[What to produce]
Nothing in the entries may change when you repeat them, and no images may appear.

[Listed entries]

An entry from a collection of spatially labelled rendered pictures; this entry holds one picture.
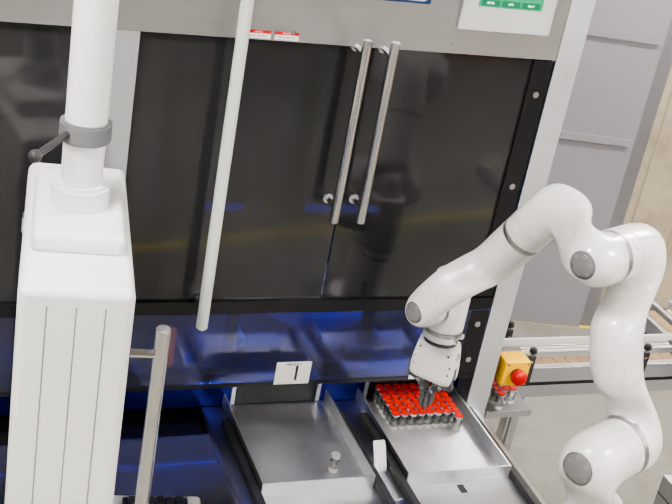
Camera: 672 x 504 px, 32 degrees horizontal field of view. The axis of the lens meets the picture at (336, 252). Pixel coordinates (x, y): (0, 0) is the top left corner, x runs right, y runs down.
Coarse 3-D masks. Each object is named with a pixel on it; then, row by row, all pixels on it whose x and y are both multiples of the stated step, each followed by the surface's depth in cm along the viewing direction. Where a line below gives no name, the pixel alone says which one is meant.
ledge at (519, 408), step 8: (488, 400) 302; (520, 400) 305; (488, 408) 299; (504, 408) 300; (512, 408) 301; (520, 408) 301; (528, 408) 302; (488, 416) 298; (496, 416) 299; (504, 416) 300; (512, 416) 300
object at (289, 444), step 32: (256, 416) 277; (288, 416) 280; (320, 416) 282; (256, 448) 266; (288, 448) 268; (320, 448) 270; (352, 448) 271; (256, 480) 254; (288, 480) 258; (320, 480) 254; (352, 480) 257
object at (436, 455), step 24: (360, 408) 288; (384, 432) 275; (408, 432) 282; (432, 432) 284; (480, 432) 284; (408, 456) 273; (432, 456) 275; (456, 456) 277; (480, 456) 278; (504, 456) 274; (408, 480) 263; (432, 480) 265; (456, 480) 268
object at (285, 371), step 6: (276, 366) 269; (282, 366) 269; (288, 366) 270; (294, 366) 270; (300, 366) 271; (306, 366) 271; (276, 372) 270; (282, 372) 270; (288, 372) 271; (294, 372) 271; (300, 372) 272; (306, 372) 272; (276, 378) 270; (282, 378) 271; (288, 378) 271; (300, 378) 273; (306, 378) 273
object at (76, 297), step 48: (48, 192) 203; (48, 240) 189; (96, 240) 191; (48, 288) 181; (96, 288) 183; (48, 336) 184; (96, 336) 185; (48, 384) 188; (96, 384) 190; (48, 432) 192; (96, 432) 194; (48, 480) 196; (96, 480) 198
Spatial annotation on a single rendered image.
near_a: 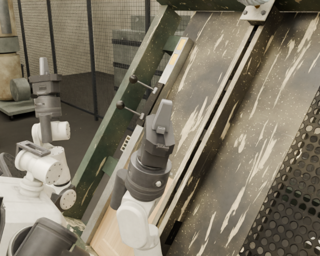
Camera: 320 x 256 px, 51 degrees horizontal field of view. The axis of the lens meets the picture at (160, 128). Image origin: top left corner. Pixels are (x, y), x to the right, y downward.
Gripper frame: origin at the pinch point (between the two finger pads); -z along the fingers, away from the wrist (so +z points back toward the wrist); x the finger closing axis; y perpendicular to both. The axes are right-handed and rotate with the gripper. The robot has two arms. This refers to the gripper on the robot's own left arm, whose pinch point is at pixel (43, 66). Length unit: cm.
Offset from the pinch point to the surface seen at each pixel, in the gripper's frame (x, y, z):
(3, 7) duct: -371, -359, -162
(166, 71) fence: 31.6, -38.5, 2.9
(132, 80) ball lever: 20.3, -28.3, 5.8
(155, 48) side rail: 20, -55, -10
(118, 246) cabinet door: 17, -11, 69
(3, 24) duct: -378, -363, -136
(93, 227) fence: 3, -17, 65
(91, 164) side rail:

[Solved problem]
An entry from a collection of spatially labelled rendered pictures; this entry holds one picture.
Camera: 672 x 504 px, 32 degrees horizontal field of view. The axis of the lens meets the picture at (336, 252). Pixel coordinates (x, y): (0, 0) is the top left corner, x runs right, y runs down.
Coarse 3-D masks. Each object is named with a pixel on it; then, row by row, all pixels on it whose x and y are both multiples of the stated step, each followed by the surface's depth in cm along the viewing direction. Where a line below gives no name, the pixel alone says which one is meant.
ledge at (519, 408), step 8: (488, 400) 302; (520, 400) 305; (488, 408) 299; (504, 408) 300; (512, 408) 301; (520, 408) 301; (528, 408) 302; (488, 416) 298; (496, 416) 299; (504, 416) 300; (512, 416) 300
object at (289, 444), step 32: (256, 416) 277; (288, 416) 280; (320, 416) 282; (256, 448) 266; (288, 448) 268; (320, 448) 270; (352, 448) 271; (256, 480) 254; (288, 480) 258; (320, 480) 254; (352, 480) 257
object at (436, 455), step 24: (360, 408) 288; (384, 432) 275; (408, 432) 282; (432, 432) 284; (480, 432) 284; (408, 456) 273; (432, 456) 275; (456, 456) 277; (480, 456) 278; (504, 456) 274; (408, 480) 263; (432, 480) 265; (456, 480) 268
object at (285, 371), step 6: (276, 366) 269; (282, 366) 269; (288, 366) 270; (294, 366) 270; (300, 366) 271; (306, 366) 271; (276, 372) 270; (282, 372) 270; (288, 372) 271; (294, 372) 271; (300, 372) 272; (306, 372) 272; (276, 378) 270; (282, 378) 271; (288, 378) 271; (300, 378) 273; (306, 378) 273
object at (76, 297), step 48: (48, 192) 203; (48, 240) 189; (96, 240) 191; (48, 288) 181; (96, 288) 183; (48, 336) 184; (96, 336) 185; (48, 384) 188; (96, 384) 190; (48, 432) 192; (96, 432) 194; (48, 480) 196; (96, 480) 198
Spatial annotation on a single rendered image.
near_a: 
Camera: 320 x 256 px, 51 degrees horizontal field of view. The axis of the lens meets the picture at (160, 128). Image origin: top left corner. Pixels are (x, y), x to the right, y downward.
Gripper frame: origin at the pinch point (between the two finger pads); -z along the fingers, away from the wrist (so +z points back toward the wrist); x the finger closing axis; y perpendicular to both. The axes are right-handed and rotate with the gripper. The robot has two arms. This refers to the gripper on the robot's own left arm, whose pinch point is at pixel (43, 66). Length unit: cm.
Offset from the pinch point to the surface seen at each pixel, in the gripper's frame (x, y, z):
(3, 7) duct: -371, -359, -162
(166, 71) fence: 31.6, -38.5, 2.9
(132, 80) ball lever: 20.3, -28.3, 5.8
(155, 48) side rail: 20, -55, -10
(118, 246) cabinet door: 17, -11, 69
(3, 24) duct: -378, -363, -136
(93, 227) fence: 3, -17, 65
(91, 164) side rail:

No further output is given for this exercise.